Quote exactly and only this range of lines in the data below: the line that holds "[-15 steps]" to the line that holds "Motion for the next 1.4", both included.

Stored records
━━━━━━
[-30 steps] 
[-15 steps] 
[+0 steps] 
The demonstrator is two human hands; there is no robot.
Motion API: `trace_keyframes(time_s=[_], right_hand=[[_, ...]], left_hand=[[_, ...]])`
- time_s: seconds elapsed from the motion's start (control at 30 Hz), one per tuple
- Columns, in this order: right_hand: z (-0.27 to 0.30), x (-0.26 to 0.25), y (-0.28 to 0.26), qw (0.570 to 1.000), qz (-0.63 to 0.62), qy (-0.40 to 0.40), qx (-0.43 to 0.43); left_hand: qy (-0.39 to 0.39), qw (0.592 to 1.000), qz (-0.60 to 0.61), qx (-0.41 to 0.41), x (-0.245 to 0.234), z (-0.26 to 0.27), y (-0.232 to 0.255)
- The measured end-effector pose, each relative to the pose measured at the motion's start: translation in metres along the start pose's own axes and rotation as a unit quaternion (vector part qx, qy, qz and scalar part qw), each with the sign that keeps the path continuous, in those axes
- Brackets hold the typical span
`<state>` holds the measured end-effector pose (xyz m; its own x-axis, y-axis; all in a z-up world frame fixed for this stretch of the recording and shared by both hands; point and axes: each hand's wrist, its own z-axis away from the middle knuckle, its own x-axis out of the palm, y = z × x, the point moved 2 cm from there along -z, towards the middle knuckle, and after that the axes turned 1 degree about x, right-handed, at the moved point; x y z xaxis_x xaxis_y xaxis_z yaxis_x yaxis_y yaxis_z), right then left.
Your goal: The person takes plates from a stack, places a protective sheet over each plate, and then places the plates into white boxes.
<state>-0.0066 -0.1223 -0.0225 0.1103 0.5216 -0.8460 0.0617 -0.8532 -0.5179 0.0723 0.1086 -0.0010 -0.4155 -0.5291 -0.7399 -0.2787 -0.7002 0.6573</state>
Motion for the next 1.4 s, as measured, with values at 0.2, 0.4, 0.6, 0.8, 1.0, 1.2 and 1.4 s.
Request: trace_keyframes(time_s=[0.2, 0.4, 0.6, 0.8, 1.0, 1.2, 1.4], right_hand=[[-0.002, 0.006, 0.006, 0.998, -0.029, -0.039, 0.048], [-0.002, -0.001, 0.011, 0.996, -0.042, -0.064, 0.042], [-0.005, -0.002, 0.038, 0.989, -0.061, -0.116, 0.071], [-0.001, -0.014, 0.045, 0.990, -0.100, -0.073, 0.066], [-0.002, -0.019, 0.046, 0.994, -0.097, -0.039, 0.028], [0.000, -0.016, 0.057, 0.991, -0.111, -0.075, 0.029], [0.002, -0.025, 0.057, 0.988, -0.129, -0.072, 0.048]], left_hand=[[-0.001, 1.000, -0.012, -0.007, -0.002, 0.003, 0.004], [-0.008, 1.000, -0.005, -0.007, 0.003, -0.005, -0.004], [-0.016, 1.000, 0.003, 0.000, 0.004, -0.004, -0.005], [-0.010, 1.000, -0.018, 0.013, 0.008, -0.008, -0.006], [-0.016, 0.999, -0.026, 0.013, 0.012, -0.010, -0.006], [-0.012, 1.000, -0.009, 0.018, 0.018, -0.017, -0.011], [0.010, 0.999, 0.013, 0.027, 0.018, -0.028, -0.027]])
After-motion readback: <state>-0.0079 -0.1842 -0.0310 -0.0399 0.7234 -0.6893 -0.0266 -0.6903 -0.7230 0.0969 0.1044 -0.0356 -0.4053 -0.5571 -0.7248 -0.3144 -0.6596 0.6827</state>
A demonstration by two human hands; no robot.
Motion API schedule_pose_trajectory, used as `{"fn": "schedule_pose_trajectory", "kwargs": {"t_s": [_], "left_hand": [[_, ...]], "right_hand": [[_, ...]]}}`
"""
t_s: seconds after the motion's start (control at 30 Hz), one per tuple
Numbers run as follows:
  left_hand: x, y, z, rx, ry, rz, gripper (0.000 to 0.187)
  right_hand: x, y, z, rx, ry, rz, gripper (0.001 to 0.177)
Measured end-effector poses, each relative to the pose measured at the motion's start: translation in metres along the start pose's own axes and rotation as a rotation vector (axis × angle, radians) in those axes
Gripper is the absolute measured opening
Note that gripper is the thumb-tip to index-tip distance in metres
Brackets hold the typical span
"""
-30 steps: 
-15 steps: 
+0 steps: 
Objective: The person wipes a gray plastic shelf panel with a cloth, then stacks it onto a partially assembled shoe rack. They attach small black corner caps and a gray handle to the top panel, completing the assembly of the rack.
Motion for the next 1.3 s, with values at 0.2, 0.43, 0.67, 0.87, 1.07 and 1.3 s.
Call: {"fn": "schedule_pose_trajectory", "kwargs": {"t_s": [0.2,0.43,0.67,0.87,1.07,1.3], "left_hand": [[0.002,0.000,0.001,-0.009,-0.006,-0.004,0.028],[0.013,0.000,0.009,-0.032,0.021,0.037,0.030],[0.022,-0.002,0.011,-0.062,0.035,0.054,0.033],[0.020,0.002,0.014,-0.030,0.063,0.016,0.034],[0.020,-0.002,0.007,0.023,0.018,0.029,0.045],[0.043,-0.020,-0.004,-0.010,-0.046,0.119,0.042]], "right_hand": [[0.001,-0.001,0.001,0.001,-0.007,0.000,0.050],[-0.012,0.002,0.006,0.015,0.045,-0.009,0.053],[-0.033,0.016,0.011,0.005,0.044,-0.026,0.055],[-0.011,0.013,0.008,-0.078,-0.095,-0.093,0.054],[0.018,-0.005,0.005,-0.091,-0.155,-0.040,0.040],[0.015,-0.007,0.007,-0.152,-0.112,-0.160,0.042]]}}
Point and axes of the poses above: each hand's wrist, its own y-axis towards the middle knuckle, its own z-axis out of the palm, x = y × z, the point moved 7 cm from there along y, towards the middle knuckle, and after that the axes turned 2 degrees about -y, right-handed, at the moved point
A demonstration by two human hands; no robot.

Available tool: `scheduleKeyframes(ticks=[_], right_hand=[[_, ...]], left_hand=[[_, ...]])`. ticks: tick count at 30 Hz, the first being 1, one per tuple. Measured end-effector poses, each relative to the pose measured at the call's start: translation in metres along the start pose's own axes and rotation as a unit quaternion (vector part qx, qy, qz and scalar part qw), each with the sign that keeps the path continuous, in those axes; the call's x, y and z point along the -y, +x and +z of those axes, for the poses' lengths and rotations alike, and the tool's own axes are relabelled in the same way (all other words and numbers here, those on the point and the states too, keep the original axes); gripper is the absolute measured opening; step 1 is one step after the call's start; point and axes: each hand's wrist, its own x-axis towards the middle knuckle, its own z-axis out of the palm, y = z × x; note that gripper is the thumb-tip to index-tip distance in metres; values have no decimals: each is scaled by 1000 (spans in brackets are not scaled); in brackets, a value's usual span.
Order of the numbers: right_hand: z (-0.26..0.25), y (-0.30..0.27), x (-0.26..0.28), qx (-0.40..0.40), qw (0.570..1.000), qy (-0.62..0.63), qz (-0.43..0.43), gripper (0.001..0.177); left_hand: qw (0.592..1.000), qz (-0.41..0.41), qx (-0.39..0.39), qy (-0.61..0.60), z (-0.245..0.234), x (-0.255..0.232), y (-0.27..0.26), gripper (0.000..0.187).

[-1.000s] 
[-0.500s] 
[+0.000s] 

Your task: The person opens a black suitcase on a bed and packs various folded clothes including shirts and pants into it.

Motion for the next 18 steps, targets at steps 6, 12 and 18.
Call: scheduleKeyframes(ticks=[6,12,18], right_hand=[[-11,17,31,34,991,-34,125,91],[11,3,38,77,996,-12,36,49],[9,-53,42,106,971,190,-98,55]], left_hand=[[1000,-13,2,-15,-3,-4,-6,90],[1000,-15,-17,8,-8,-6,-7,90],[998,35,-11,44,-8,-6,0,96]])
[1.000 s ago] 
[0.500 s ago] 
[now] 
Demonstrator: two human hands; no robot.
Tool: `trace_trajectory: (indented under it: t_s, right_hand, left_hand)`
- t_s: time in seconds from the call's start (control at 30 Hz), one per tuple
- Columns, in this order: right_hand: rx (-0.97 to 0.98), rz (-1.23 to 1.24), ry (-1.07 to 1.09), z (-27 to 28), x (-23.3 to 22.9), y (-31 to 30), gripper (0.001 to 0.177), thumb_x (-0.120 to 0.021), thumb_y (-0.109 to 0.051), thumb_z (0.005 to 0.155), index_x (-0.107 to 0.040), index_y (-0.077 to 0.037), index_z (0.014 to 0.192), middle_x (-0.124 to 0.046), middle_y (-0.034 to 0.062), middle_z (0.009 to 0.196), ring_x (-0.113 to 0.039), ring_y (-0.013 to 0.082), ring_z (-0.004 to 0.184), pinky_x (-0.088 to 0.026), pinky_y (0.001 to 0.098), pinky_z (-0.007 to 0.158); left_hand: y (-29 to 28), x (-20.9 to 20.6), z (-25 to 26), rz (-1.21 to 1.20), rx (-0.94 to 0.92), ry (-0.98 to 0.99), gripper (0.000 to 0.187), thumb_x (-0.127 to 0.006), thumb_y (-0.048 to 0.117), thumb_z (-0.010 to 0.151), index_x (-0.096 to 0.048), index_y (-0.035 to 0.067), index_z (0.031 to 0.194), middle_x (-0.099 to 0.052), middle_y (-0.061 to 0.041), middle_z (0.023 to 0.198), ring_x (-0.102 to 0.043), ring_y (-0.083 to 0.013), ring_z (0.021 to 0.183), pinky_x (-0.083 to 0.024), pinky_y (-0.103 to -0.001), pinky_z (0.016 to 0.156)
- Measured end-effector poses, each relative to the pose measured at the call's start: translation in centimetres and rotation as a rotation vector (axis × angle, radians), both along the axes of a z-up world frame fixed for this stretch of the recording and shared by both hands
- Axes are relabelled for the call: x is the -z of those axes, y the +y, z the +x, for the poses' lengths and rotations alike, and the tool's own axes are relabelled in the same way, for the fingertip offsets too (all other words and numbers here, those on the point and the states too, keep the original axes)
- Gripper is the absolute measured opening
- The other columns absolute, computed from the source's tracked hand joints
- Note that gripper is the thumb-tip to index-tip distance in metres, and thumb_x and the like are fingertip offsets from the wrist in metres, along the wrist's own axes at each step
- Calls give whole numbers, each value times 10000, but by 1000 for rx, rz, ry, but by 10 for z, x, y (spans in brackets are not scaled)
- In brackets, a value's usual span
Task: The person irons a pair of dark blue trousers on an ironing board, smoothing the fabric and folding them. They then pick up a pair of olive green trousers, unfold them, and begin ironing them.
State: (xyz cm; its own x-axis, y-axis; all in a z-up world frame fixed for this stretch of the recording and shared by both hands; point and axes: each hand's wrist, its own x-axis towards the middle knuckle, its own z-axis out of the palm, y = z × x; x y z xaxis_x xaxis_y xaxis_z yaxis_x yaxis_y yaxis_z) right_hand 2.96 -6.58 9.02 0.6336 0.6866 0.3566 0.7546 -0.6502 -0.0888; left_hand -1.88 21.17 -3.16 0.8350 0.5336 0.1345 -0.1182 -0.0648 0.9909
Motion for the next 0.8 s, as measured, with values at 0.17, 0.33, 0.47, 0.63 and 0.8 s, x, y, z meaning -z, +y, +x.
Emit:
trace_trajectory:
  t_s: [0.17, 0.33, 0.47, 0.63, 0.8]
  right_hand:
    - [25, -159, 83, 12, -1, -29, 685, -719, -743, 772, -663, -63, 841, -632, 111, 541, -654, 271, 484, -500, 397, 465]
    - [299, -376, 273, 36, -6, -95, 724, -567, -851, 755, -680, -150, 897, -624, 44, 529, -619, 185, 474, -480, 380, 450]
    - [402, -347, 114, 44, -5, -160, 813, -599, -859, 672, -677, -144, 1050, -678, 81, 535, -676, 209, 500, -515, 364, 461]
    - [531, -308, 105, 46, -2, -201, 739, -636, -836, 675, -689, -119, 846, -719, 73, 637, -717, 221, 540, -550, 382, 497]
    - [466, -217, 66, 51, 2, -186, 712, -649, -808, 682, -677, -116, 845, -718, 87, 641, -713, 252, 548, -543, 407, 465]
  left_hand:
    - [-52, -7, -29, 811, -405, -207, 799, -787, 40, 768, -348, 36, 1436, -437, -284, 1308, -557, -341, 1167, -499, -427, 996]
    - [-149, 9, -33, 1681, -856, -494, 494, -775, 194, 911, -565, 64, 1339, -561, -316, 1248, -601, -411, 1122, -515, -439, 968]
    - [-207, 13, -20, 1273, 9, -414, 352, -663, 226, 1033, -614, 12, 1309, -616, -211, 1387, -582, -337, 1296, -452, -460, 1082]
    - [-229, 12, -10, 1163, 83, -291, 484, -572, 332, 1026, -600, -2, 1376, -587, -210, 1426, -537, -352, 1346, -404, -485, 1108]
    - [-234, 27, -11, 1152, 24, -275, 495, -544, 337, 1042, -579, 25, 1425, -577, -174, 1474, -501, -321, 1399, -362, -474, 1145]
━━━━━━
Solution for this task
[-15 steps] 
[+0 steps] 
The demonstrator is two human hands; there is no robot.
Motion API: `trace_keyframes(time_s=[_], right_hand=[[_, ...]], left_hand=[[_, ...]])`
- time_s: seconds elapsed from the motion's start (control at 30 Hz), one per tuple
- Columns, in this order: right_hand: z (-0.27 to 0.30), x (-0.26 to 0.25), y (-0.28 to 0.26), qw (0.570 to 1.000), qz (-0.63 to 0.62), qy (-0.40 to 0.40), qx (-0.43 to 0.43); left_hand: qy (-0.39 to 0.39), qw (0.592 to 1.000), qz (-0.60 to 0.61), qx (-0.41 to 0.41), x (-0.245 to 0.234), z (-0.26 to 0.27), y (-0.232 to 0.255)
- The measured end-effector pose, each relative to the pose measured at the motion's start: translation in metres along the start pose's own axes and rotation as a unit quaternion (vector part qx, qy, qz and scalar part qw), each with the sign that keeps the path continuous, in those axes
- Brackets hold the typical span
`<state>` holds the measured end-effector pose (xyz m; its own x-axis, y-axis; all in a z-up world frame fixed for this stretch of the recording and shared by both hands; point and axes: each hand's wrist, its own z-axis away from the middle knuckle, its own x-axis out of the palm, y = z × x, the point moved 2 cm from there along -z, towards the middle knuckle, and after that the axes turned 1 degree about x, right-handed, at the moved point; x y z xaxis_x xaxis_y xaxis_z yaxis_x yaxis_y yaxis_z), right then left.
Your goal: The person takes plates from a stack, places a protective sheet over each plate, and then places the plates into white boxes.
<state>-0.0066 -0.1223 -0.0225 0.1103 0.5216 -0.8460 0.0617 -0.8532 -0.5179 0.0723 0.1086 -0.0010 -0.4155 -0.5291 -0.7399 -0.2787 -0.7002 0.6573</state>
Motion for the next 1.4 s, as measured, with values at 0.2, 0.4, 0.6, 0.8, 1.0, 1.2 and 1.4 s.

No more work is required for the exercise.